In the lines below, find the one that contains "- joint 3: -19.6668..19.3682" and write it out exactly, along with every line that follows it.

START AVAILABLE DATA

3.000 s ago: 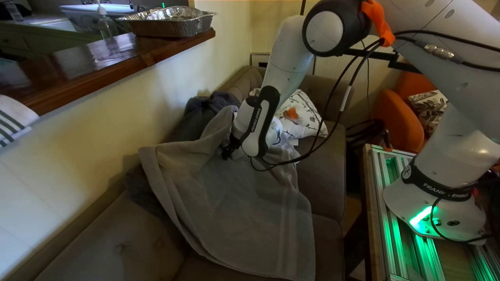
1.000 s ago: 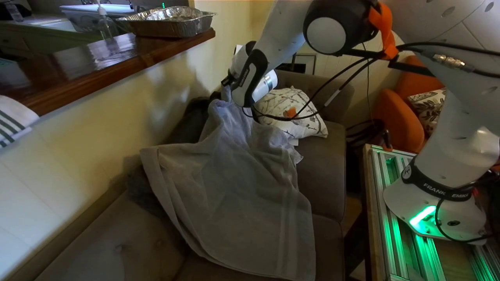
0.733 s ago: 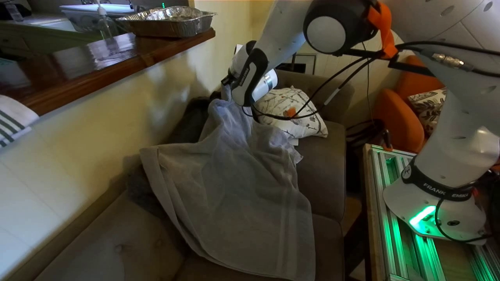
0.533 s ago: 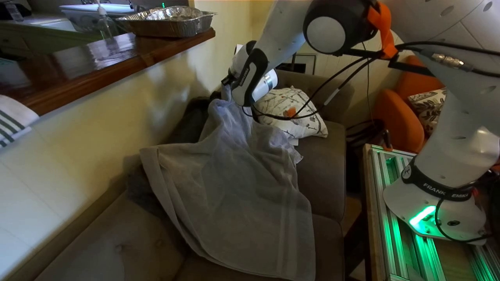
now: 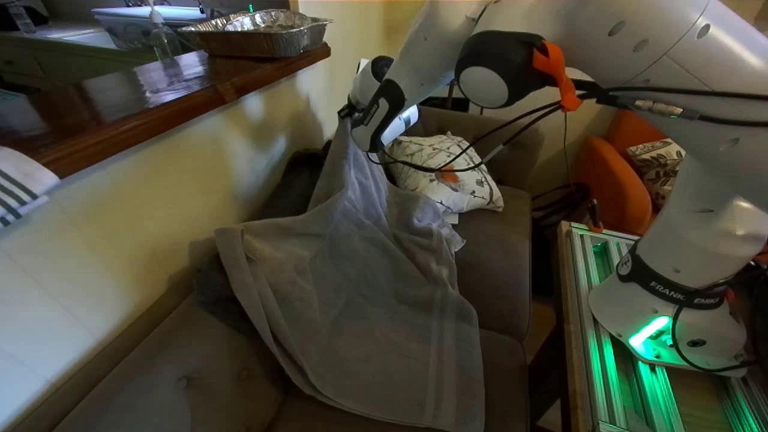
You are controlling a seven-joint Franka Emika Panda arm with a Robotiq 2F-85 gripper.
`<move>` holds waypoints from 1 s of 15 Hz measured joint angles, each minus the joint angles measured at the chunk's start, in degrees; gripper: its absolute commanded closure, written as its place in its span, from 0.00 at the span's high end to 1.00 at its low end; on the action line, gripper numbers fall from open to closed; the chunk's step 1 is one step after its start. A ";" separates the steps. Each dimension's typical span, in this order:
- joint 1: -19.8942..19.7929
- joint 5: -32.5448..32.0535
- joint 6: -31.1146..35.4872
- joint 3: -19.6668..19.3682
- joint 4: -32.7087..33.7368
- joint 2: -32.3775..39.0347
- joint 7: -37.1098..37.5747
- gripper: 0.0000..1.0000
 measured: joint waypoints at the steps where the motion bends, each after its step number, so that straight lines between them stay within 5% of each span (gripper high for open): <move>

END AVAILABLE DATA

▸ **YOUR RESPONSE**
- joint 3: -19.6668..19.3682
- joint 4: -32.7087..33.7368
- joint 2: -32.3775..39.0347
- joint 7: -37.1098..37.5747
- gripper: 0.0000..1.0000
 measured: joint waypoints at the steps where the motion bends, each after its step number, so that straight lines between them stay within 5% of each span (gripper high for open): <move>

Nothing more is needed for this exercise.